» **ASSIGNMENT**
Each record in the listing below is to be duplicated exactly.
(PROVIDED MATERIAL begins)
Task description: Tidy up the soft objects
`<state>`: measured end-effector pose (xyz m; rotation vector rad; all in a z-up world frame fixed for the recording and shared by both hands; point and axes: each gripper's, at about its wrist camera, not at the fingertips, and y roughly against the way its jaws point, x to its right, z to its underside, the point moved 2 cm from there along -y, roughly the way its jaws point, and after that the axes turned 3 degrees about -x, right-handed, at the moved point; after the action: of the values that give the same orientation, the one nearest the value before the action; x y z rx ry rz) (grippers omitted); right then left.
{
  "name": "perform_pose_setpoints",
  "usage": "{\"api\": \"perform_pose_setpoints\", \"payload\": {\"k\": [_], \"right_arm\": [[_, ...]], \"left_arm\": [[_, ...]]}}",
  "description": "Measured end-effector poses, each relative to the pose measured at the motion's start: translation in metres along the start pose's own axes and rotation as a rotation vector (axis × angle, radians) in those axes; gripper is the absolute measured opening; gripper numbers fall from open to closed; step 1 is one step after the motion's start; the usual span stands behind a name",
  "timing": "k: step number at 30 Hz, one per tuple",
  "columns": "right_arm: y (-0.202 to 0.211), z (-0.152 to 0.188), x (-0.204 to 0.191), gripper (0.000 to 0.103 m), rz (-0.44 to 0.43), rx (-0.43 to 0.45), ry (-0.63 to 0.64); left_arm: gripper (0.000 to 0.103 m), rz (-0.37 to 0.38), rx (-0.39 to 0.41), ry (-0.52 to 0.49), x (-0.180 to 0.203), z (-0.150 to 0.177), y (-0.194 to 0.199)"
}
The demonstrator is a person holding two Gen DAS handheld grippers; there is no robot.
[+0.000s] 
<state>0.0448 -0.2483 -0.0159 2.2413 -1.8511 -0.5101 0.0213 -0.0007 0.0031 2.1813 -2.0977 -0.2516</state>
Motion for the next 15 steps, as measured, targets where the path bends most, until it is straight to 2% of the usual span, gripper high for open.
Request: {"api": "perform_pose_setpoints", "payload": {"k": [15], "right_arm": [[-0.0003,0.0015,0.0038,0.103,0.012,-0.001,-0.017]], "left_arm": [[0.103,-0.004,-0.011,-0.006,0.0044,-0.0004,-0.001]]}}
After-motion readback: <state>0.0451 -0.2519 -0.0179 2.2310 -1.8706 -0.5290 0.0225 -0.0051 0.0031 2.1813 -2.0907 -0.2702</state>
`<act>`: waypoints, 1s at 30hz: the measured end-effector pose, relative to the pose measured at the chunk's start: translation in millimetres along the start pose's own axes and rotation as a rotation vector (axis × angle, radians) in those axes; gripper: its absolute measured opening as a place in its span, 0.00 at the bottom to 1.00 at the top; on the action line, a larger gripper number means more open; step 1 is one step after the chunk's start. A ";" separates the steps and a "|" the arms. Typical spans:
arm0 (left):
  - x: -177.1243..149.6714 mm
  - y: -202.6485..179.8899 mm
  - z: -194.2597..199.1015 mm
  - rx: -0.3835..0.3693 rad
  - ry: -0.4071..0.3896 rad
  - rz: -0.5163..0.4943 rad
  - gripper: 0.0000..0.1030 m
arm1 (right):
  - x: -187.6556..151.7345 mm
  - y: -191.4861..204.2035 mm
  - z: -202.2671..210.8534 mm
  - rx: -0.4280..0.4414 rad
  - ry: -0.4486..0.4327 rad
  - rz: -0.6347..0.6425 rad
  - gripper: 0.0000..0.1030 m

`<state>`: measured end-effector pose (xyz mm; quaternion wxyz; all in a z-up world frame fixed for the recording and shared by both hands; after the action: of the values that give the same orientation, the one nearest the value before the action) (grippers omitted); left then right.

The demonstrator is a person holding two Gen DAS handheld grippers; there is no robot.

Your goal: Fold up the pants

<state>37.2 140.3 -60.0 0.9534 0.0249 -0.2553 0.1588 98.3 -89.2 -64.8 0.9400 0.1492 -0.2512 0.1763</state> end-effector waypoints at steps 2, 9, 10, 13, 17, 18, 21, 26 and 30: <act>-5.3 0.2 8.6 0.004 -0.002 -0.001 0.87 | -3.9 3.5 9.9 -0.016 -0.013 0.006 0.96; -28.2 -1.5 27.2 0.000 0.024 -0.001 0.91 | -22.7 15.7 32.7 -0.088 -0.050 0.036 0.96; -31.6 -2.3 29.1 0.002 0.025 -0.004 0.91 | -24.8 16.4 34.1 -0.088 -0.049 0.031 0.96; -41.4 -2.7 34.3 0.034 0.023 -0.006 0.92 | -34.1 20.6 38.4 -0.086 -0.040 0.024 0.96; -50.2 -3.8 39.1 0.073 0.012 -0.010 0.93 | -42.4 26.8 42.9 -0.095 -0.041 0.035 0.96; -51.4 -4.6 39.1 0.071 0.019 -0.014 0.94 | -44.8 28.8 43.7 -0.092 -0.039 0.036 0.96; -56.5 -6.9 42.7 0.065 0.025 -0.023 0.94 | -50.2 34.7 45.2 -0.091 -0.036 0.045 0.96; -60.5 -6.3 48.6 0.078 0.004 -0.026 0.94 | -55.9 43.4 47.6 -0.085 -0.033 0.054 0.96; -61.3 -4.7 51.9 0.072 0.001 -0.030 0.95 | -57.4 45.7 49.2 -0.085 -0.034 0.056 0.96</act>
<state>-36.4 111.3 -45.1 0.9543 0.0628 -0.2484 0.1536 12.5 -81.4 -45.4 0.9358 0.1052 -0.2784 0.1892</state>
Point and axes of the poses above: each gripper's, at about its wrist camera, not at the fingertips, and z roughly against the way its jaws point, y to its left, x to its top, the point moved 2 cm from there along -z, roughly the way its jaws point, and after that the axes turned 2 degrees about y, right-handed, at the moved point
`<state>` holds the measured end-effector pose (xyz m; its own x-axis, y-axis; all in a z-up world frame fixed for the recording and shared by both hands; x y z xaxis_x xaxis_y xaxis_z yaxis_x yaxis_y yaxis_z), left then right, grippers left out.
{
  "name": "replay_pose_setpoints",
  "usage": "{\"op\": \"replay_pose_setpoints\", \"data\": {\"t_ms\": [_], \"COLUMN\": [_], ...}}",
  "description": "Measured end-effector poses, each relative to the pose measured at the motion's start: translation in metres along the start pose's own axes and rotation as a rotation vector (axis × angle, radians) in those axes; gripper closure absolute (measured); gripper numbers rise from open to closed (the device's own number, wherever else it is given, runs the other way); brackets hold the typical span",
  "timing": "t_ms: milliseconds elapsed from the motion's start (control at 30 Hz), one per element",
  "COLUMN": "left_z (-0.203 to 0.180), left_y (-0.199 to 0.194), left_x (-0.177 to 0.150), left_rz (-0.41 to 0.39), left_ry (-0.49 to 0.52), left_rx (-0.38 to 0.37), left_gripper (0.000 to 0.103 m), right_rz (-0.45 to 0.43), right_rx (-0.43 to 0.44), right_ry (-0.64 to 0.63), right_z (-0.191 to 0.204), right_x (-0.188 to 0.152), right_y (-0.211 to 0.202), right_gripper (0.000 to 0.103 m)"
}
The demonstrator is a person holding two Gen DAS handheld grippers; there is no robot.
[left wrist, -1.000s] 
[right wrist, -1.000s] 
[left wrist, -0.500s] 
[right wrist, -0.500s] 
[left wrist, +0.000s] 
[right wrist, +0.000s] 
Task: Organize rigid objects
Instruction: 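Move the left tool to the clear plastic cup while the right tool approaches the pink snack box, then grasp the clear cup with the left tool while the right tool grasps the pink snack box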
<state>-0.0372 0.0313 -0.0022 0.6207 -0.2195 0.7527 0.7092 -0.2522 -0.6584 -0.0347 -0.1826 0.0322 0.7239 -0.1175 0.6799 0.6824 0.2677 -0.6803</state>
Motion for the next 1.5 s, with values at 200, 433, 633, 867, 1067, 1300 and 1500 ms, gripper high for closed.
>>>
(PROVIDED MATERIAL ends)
» **PROBLEM SOLUTION**
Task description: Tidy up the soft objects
`<state>`: measured end-effector pose (xyz m; rotation vector rad; all in a z-up world frame fixed for the recording and shared by both hands; point and axes: each gripper's, at about its wrist camera, not at the fingertips, and y roughly against the way its jaws point, x to its right, z to its underside, the point moved 2 cm from there along -y, roughly the way its jaws point, and after that the axes turned 3 degrees about -x, right-handed, at the moved point; after the action: of the values that give the same orientation, the one nearest the value before the action; x y z rx ry rz) (grippers omitted); right then left.
{
  "name": "perform_pose_setpoints",
  "usage": "{\"api\": \"perform_pose_setpoints\", \"payload\": {\"k\": [_], \"right_arm\": [[_, ...]], \"left_arm\": [[_, ...]]}}",
  "description": "Measured end-effector poses, each relative to the pose measured at the motion's start: translation in metres along the start pose's own axes and rotation as a rotation vector (axis × angle, radians) in those axes; gripper is the absolute measured opening; gripper numbers fall from open to closed; step 1 is one step after the motion's start; the usual span stands behind a name",
  "timing": "k: step number at 30 Hz, one per tuple",
  "columns": "right_arm: y (-0.202 to 0.211), z (-0.152 to 0.188), x (-0.204 to 0.191), gripper (0.000 to 0.103 m), rz (-0.44 to 0.43), rx (-0.43 to 0.45), ry (-0.63 to 0.64); left_arm: gripper (0.000 to 0.103 m), rz (-0.37 to 0.38), rx (-0.39 to 0.41), ry (-0.52 to 0.49), x (-0.180 to 0.203), z (-0.150 to 0.177), y (-0.194 to 0.199)"
}
The demonstrator is a person holding two Gen DAS handheld grippers; there is no robot.
[+0.000s] 
<state>0.0448 -0.2483 -0.0159 2.2413 -1.8511 -0.5101 0.0213 -0.0007 0.0031 2.1813 -2.0977 -0.2516</state>
Motion for the next 15 steps, as measured, targets where the path bends most, until it is straight to 2% of the usual span, gripper high for open.
Request: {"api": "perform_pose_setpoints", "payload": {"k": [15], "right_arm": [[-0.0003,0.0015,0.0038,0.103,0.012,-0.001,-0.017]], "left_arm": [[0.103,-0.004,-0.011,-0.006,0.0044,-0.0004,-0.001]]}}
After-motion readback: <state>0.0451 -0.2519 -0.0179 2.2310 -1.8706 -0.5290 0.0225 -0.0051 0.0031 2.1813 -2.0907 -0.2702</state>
`<act>`: waypoints, 1s at 30hz: the measured end-effector pose, relative to the pose measured at the chunk's start: translation in millimetres along the start pose's own axes and rotation as a rotation vector (axis × angle, radians) in those axes; gripper: its absolute measured opening as a place in its span, 0.00 at the bottom to 1.00 at the top; on the action line, a larger gripper number means more open; step 1 is one step after the chunk's start. A ";" separates the steps and a "|" the arms. Typical spans:
arm0 (left):
  - x: -177.1243..149.6714 mm
  - y: -202.6485..179.8899 mm
  - z: -194.2597..199.1015 mm
  - rx: -0.3835..0.3693 rad
  - ry: -0.4071..0.3896 rad
  - rz: -0.5163..0.4943 rad
  - gripper: 0.0000..0.1030 m
arm1 (right):
  - x: -187.6556..151.7345 mm
  - y: -191.4861..204.2035 mm
  - z: -202.2671..210.8534 mm
  - rx: -0.4280..0.4414 rad
  - ry: -0.4486..0.4327 rad
  - rz: -0.6347..0.6425 rad
  - gripper: 0.0000..0.1030 m

`<state>`: measured end-effector pose (xyz mm; quaternion wxyz; all in a z-up world frame fixed for the recording and shared by both hands; after the action: of the values that give the same orientation, the one nearest the value before the action) (grippers omitted); left then right.

The demonstrator is a person holding two Gen DAS handheld grippers; there is no robot.

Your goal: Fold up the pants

<state>37.2 140.3 -60.0 0.9534 0.0249 -0.2553 0.1588 98.3 -89.2 -64.8 0.9400 0.1492 -0.2512 0.1763</state> end-effector waypoints at steps 2, 9, 10, 13, 17, 18, 21, 26 and 30: <act>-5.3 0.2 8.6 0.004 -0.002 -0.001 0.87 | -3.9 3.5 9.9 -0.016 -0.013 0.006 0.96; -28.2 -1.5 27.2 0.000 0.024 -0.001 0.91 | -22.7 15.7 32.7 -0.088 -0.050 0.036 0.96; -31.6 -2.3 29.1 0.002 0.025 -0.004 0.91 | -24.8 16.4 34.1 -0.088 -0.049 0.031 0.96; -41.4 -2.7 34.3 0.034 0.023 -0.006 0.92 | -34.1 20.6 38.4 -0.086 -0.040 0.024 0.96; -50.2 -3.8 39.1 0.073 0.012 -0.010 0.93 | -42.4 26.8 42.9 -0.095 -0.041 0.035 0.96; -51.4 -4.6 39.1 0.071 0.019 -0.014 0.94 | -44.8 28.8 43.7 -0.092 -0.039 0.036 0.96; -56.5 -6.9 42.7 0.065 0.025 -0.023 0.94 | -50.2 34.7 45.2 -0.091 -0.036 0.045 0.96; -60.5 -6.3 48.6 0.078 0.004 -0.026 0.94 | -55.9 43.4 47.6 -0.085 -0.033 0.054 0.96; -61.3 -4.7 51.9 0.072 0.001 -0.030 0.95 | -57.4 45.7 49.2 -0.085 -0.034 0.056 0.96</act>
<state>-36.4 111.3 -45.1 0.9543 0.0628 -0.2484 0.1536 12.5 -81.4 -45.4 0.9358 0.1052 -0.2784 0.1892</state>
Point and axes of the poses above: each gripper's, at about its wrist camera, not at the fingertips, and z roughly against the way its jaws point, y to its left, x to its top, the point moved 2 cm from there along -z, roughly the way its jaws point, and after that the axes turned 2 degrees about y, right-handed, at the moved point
`<state>` holds the measured end-effector pose (xyz m; its own x-axis, y-axis; all in a z-up world frame fixed for the recording and shared by both hands; x y z xaxis_x xaxis_y xaxis_z yaxis_x yaxis_y yaxis_z), left then right, grippers left out.
{
  "name": "replay_pose_setpoints",
  "usage": "{\"op\": \"replay_pose_setpoints\", \"data\": {\"t_ms\": [_], \"COLUMN\": [_], ...}}",
  "description": "Measured end-effector poses, each relative to the pose measured at the motion's start: translation in metres along the start pose's own axes and rotation as a rotation vector (axis × angle, radians) in those axes; gripper closure absolute (measured); gripper numbers rise from open to closed (the device's own number, wherever else it is given, runs the other way); brackets hold the typical span",
  "timing": "t_ms: milliseconds elapsed from the motion's start (control at 30 Hz), one per element",
  "COLUMN": "left_z (-0.203 to 0.180), left_y (-0.199 to 0.194), left_x (-0.177 to 0.150), left_rz (-0.41 to 0.39), left_ry (-0.49 to 0.52), left_rx (-0.38 to 0.37), left_gripper (0.000 to 0.103 m), right_rz (-0.45 to 0.43), right_rx (-0.43 to 0.44), right_ry (-0.64 to 0.63), right_z (-0.191 to 0.204), right_x (-0.188 to 0.152), right_y (-0.211 to 0.202), right_gripper (0.000 to 0.103 m)"
}
The demonstrator is a person holding two Gen DAS handheld grippers; there is no robot.
[left wrist, -1.000s] 
[right wrist, -1.000s] 
[left wrist, -0.500s] 
[right wrist, -0.500s] 
[left wrist, +0.000s] 
[right wrist, +0.000s] 
Task: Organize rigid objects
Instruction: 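Move the left tool to the clear plastic cup while the right tool approaches the pink snack box, then grasp the clear cup with the left tool while the right tool grasps the pink snack box
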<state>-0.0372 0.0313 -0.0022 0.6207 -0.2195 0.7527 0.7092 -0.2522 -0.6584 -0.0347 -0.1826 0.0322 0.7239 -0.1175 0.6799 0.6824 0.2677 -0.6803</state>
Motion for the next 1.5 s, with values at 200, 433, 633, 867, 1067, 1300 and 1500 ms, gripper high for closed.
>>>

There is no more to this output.